I ran out of regular rice the other day, and subbed in some arborio (the traditional risotto rice). I figured it would serve well enough, since it's a tough variety, and I planned on a multi-stage cooking process. I threw it in a pot with some broth, and boiled it like regular long grain.

What I wasn't prepared for was the starchy mess that was revealed upon removing the lid. It looked basically like a bland, butterless risotto. Ended up throwing out my planned dish, and turning the rice into a kind of fritter (which worked great), but it got me wondering.

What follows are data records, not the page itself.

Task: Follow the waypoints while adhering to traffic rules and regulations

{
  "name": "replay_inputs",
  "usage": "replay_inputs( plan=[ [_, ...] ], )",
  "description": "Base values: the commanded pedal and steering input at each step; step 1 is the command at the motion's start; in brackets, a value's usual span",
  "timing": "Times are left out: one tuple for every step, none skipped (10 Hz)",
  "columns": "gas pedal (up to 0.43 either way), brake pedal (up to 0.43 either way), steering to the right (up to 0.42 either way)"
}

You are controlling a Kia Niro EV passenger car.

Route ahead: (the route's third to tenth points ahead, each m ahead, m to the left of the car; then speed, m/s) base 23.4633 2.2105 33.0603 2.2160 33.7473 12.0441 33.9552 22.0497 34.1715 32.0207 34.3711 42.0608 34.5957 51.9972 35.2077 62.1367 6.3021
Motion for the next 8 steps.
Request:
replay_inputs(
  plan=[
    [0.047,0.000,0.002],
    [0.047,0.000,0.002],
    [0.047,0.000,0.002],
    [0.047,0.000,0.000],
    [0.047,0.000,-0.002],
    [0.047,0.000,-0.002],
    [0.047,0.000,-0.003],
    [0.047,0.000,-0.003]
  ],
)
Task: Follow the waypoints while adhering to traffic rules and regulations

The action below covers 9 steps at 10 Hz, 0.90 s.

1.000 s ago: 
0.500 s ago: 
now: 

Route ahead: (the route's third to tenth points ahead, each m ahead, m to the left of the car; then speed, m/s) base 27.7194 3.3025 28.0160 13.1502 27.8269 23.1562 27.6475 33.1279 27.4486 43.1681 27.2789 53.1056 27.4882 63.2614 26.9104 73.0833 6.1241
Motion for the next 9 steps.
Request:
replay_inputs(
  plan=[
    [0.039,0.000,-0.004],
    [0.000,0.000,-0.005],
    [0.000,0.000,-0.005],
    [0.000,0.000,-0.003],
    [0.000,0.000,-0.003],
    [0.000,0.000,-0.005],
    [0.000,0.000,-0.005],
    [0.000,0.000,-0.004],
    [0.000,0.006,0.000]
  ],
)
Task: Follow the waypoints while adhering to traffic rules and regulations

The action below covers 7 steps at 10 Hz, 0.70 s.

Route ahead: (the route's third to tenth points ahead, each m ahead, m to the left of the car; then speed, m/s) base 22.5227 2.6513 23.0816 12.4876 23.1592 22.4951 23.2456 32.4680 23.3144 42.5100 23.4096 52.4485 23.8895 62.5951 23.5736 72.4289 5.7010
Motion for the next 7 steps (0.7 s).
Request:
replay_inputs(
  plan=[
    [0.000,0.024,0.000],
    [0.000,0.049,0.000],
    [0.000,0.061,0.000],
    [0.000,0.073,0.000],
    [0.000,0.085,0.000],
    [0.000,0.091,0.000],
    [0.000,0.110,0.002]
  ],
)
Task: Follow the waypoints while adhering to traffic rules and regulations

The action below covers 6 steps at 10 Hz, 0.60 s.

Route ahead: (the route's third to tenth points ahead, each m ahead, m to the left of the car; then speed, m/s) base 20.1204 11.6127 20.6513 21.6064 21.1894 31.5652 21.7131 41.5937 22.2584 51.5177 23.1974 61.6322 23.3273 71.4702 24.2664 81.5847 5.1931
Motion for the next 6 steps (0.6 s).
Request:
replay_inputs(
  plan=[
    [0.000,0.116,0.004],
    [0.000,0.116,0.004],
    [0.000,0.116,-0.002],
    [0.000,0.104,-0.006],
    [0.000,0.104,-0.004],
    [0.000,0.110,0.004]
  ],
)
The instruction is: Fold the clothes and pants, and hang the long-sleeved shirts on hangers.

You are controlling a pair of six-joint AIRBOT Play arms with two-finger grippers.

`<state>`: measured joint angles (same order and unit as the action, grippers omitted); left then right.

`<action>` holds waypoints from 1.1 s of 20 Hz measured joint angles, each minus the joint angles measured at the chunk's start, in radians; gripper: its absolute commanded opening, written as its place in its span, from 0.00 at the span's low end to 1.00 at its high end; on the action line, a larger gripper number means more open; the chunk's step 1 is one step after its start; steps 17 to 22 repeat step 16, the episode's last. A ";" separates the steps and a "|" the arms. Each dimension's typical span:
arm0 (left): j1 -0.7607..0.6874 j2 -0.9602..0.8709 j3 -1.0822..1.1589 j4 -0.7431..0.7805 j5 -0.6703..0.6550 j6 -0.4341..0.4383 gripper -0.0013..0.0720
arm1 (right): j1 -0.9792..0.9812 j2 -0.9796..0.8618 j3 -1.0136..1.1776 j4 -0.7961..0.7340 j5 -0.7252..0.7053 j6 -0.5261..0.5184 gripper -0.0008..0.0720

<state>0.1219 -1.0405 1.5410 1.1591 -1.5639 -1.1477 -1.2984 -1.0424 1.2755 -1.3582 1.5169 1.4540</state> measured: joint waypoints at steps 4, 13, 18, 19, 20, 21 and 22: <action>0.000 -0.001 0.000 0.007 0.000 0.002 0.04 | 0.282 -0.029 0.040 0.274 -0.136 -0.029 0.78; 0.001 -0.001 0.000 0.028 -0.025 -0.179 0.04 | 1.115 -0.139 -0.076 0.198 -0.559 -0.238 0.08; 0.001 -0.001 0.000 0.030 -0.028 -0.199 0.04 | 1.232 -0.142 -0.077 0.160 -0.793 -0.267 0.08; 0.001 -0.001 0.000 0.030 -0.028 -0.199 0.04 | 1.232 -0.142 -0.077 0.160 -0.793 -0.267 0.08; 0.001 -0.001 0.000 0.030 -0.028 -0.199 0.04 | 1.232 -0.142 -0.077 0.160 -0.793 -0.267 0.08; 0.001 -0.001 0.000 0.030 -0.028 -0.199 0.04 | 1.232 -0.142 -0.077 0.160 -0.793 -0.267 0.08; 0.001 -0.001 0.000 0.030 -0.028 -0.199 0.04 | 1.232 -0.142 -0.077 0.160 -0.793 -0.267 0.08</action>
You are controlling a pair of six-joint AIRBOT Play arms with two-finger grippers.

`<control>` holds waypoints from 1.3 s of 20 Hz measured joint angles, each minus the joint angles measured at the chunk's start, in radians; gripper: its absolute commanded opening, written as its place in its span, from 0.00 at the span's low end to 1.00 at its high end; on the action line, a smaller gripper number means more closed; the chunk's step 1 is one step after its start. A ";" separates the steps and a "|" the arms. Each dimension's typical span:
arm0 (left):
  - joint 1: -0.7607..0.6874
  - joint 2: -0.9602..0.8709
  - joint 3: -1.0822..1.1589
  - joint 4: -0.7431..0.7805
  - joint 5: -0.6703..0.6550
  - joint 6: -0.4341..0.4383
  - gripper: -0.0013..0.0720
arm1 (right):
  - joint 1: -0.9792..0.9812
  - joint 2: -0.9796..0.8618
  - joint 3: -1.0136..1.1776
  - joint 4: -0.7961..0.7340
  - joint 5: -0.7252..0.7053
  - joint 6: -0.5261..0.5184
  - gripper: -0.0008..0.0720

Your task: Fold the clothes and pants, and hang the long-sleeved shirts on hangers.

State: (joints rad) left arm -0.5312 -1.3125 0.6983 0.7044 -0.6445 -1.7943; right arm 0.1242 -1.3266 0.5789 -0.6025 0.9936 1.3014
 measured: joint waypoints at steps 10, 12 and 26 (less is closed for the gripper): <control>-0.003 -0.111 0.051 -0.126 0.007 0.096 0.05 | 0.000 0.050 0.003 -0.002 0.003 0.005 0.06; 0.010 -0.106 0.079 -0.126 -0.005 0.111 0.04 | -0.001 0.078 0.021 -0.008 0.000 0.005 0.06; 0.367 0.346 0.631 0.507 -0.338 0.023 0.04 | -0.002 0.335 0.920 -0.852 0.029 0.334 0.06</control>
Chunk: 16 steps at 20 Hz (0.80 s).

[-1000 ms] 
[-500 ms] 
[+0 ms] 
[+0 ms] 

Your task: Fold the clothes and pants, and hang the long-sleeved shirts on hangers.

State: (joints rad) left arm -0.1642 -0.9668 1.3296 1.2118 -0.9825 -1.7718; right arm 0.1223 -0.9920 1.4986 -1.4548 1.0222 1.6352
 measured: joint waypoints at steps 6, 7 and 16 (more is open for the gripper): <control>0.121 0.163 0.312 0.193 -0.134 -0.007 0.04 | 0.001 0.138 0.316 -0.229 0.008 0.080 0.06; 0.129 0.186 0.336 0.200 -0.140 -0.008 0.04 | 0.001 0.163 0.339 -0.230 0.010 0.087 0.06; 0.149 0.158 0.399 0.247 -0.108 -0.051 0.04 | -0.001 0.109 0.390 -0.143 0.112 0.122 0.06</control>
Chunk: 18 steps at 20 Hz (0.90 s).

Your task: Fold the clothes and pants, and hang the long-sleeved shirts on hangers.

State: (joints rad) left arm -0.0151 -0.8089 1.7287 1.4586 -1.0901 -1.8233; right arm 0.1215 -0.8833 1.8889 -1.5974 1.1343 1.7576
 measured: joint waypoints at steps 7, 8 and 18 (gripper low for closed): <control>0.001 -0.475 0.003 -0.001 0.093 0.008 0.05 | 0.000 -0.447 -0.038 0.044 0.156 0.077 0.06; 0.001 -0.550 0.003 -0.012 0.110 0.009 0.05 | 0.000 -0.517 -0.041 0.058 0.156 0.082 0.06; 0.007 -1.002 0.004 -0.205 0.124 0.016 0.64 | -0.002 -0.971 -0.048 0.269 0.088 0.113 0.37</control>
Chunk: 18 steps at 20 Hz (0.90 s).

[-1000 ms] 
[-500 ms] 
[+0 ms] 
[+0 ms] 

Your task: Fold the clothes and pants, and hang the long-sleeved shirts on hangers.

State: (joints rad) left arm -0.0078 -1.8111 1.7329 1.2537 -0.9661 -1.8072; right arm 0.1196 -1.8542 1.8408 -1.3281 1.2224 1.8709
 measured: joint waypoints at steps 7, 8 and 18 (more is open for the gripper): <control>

If arborio's natural state is basically risotto, then why is risotto preparation so much more involved than regular rice? I'm guessing the constant stirring is more about evaporating the broth off than anything else, but I was wondering if there was a risotto guru out there who actually knew the answer?



Best Answer

It's the starch that gives risotto its creamy texture. If you try to do it with regular rice with low starch there is no way you have that texture. Stirring is to prevent rice from sticking and it is not necessary (at least not constantly).

In the Do The Rice Thing episode of Good Eats, Alton Brown says:

I have to tell you, I've tinkered with risotto quite a bit, and I really don't think that that whole constant stirring thing is necessary.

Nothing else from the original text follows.